Aim of the exercise -
Determine how many lines of the data below contain "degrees", then give only that number.
────────────────────
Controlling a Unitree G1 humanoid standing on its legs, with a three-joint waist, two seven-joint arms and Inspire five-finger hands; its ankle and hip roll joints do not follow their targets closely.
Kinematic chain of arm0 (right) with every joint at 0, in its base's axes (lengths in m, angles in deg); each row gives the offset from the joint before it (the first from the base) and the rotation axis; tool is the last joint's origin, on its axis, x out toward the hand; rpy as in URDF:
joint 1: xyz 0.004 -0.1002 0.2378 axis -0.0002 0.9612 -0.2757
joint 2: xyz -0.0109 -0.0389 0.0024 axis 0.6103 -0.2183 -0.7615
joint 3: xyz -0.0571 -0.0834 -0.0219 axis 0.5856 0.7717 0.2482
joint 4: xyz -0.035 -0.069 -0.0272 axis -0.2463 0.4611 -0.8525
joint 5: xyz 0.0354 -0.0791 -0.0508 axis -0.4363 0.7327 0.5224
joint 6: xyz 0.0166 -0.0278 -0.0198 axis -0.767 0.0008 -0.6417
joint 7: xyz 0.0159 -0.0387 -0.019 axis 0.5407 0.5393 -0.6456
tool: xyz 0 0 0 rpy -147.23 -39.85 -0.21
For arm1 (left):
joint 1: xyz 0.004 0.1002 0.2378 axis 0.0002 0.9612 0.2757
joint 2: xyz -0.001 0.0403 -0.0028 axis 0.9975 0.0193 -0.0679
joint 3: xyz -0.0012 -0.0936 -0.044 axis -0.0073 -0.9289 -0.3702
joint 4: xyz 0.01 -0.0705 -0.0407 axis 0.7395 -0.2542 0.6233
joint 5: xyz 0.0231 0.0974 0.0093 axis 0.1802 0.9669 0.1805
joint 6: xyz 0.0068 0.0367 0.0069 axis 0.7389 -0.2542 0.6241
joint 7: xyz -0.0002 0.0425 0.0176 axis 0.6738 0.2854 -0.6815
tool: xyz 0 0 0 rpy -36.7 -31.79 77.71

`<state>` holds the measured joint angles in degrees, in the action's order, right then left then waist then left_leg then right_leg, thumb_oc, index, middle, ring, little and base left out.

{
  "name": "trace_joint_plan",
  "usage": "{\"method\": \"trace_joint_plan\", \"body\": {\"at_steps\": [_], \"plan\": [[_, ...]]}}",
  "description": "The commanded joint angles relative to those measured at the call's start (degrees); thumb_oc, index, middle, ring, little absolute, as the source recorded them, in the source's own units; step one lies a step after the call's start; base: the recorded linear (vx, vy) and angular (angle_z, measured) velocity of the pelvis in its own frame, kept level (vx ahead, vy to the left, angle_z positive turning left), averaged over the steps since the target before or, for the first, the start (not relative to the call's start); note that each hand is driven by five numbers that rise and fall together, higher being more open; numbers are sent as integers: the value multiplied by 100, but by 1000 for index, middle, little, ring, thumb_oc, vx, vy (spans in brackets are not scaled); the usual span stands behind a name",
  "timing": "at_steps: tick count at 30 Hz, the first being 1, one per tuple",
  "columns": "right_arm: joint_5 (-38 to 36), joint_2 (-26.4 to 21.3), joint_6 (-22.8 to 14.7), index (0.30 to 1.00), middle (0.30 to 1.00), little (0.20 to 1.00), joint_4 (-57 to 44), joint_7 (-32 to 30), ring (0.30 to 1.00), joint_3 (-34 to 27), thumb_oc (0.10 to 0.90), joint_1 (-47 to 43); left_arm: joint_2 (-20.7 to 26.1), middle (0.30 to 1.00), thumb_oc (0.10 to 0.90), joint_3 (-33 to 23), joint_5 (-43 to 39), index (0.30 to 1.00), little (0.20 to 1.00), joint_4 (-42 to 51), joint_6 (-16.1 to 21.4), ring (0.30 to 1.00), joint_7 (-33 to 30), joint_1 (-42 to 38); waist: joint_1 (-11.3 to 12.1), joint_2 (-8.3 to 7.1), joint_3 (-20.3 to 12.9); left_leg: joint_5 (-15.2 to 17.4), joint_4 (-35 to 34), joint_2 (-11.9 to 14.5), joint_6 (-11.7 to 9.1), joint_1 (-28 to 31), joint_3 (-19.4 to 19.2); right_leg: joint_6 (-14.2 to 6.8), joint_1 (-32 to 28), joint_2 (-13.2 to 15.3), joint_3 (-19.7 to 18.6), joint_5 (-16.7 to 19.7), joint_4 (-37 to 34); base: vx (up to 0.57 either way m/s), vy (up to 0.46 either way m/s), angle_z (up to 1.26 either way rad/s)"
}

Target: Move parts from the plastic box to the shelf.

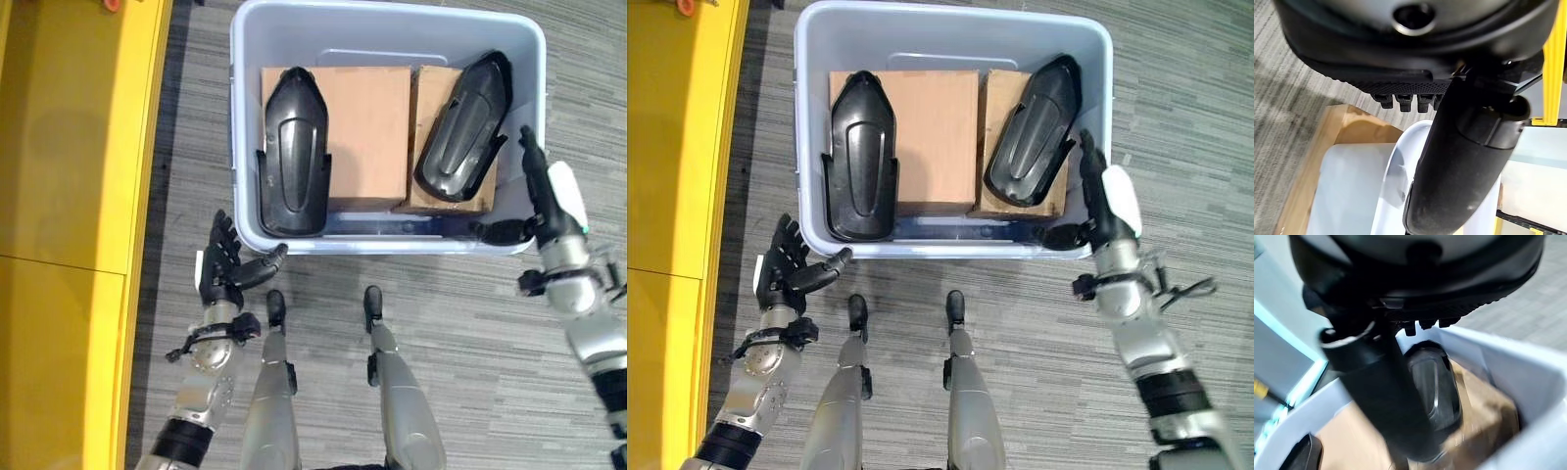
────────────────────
Expected answer -
2